(Exercise directions):
Output the whole listing exactly, with no pictures.

= = =

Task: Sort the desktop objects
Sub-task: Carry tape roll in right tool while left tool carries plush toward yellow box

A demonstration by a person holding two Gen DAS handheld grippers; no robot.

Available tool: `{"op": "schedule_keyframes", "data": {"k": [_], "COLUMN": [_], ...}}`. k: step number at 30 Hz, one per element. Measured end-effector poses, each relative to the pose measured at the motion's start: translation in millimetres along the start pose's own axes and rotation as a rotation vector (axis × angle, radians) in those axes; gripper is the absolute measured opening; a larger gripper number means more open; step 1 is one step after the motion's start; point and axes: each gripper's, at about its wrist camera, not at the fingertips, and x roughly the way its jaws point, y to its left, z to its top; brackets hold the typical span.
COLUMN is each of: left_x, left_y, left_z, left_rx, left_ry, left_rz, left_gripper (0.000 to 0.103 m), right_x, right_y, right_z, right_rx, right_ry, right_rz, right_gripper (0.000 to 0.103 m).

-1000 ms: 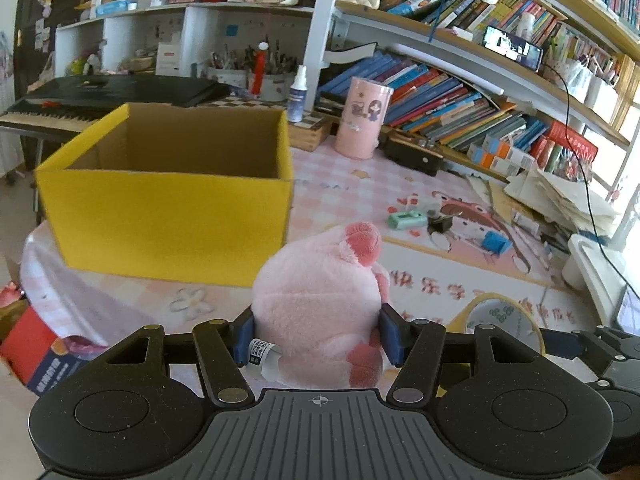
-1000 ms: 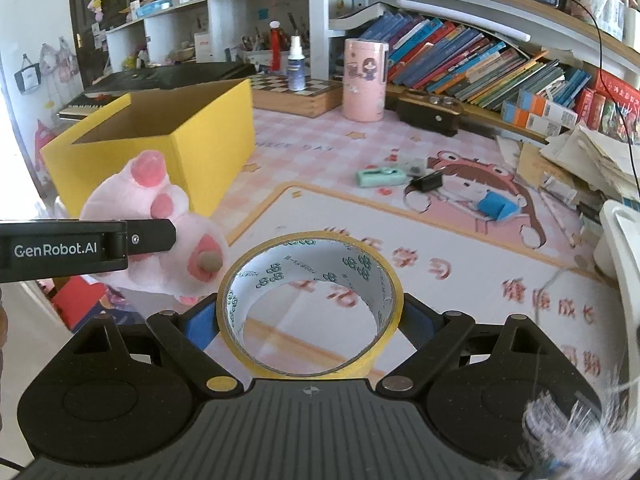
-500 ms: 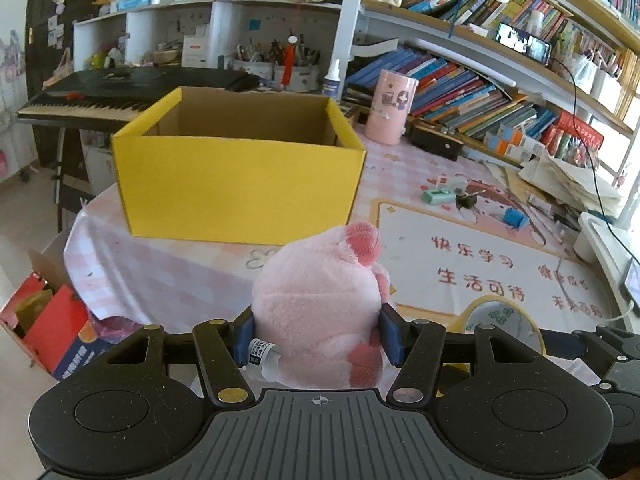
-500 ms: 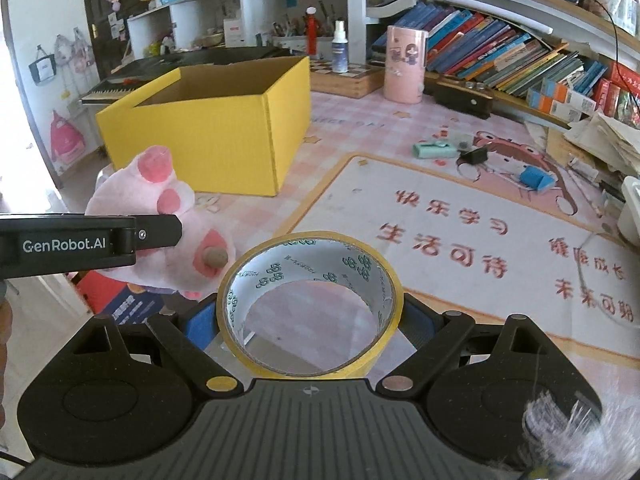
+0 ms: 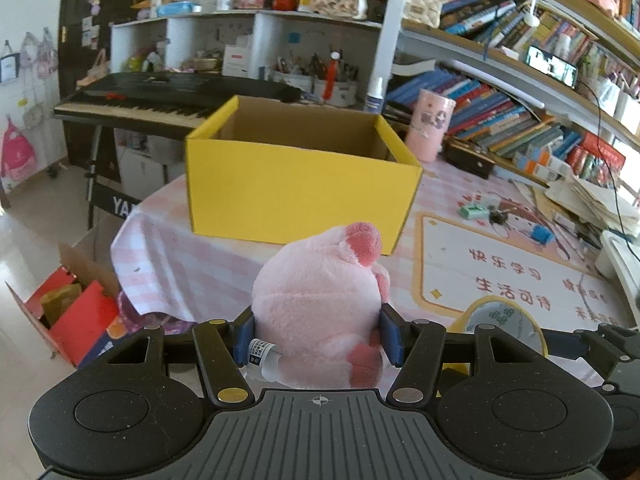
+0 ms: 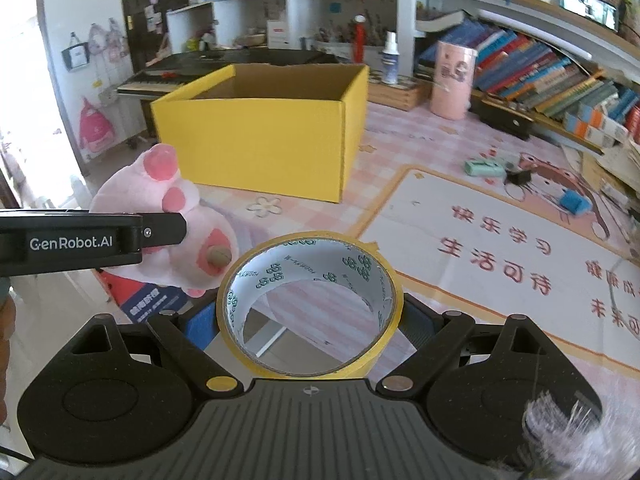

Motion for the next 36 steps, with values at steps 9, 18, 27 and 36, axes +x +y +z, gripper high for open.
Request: {"op": "schedule_keyframes", "data": {"k": [9,18,27,36], "left_x": [-4.6,-6.1,-9.0,-13.1], "left_y": [13.3,24.2,32.5,37.0], "left_z": [3.2,6.8,11.1,31.0], "left_rx": [-0.024,-0.041,-0.041,-0.025], "left_ry": [-0.023,-0.038,-0.062,-0.125], "left_rz": [0.021,0.025,0.031,0.043], "left_gripper": [0.059,0.059,0.059,0.059], "right_x": [2.8,6.4,8.6,8.0], "right_y": [15.3,24.2,31.7,34.5], "right_z": [7.8,14.2,21.4,42.1], "right_rx": [-0.041,-0.063,-0.073,-0.089], "right_ry": [-0.009,-0.013,-0.023,-0.075], "right_rz": [0.025,0.032,0.033,0.028], "right_gripper": [0.090,0.090,0.090,0.090]}}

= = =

(Answer to the problem):
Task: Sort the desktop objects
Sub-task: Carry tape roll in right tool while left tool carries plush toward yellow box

A demonstration by a person holding two Gen DAS handheld grippers; no robot.

Available tool: `{"op": "schedule_keyframes", "data": {"k": [_], "COLUMN": [_], ...}}`. k: step number at 30 Hz, one per element. Measured end-effector poses, each relative to the pose measured at the motion's start: translation in millimetres along the start pose's own axes and rotation as a rotation vector (axis × angle, radians) in those axes; gripper is the absolute measured opening; a larger gripper number means more open; step 1 is one step after the motion's start; point and axes: each gripper's, at about its wrist camera, not at the fingertips, and x roughly the way its jaws point, y to its left, z to its top; brackets hold the typical span.
COLUMN is each of: left_x, left_y, left_z, left_rx, left_ry, left_rz, left_gripper (0.000 to 0.103 m), right_x, right_y, right_z, right_rx, right_ry, right_rz, right_gripper (0.000 to 0.103 m).

-1000 ms: 
-1000 ms: 
-500 ms: 
-500 ms: 
+0 ms: 
+0 ms: 

Motion for the next 36 steps, with values at steps 9, 18, 27 and 36, axes +x +y +z, gripper high for open.
Request: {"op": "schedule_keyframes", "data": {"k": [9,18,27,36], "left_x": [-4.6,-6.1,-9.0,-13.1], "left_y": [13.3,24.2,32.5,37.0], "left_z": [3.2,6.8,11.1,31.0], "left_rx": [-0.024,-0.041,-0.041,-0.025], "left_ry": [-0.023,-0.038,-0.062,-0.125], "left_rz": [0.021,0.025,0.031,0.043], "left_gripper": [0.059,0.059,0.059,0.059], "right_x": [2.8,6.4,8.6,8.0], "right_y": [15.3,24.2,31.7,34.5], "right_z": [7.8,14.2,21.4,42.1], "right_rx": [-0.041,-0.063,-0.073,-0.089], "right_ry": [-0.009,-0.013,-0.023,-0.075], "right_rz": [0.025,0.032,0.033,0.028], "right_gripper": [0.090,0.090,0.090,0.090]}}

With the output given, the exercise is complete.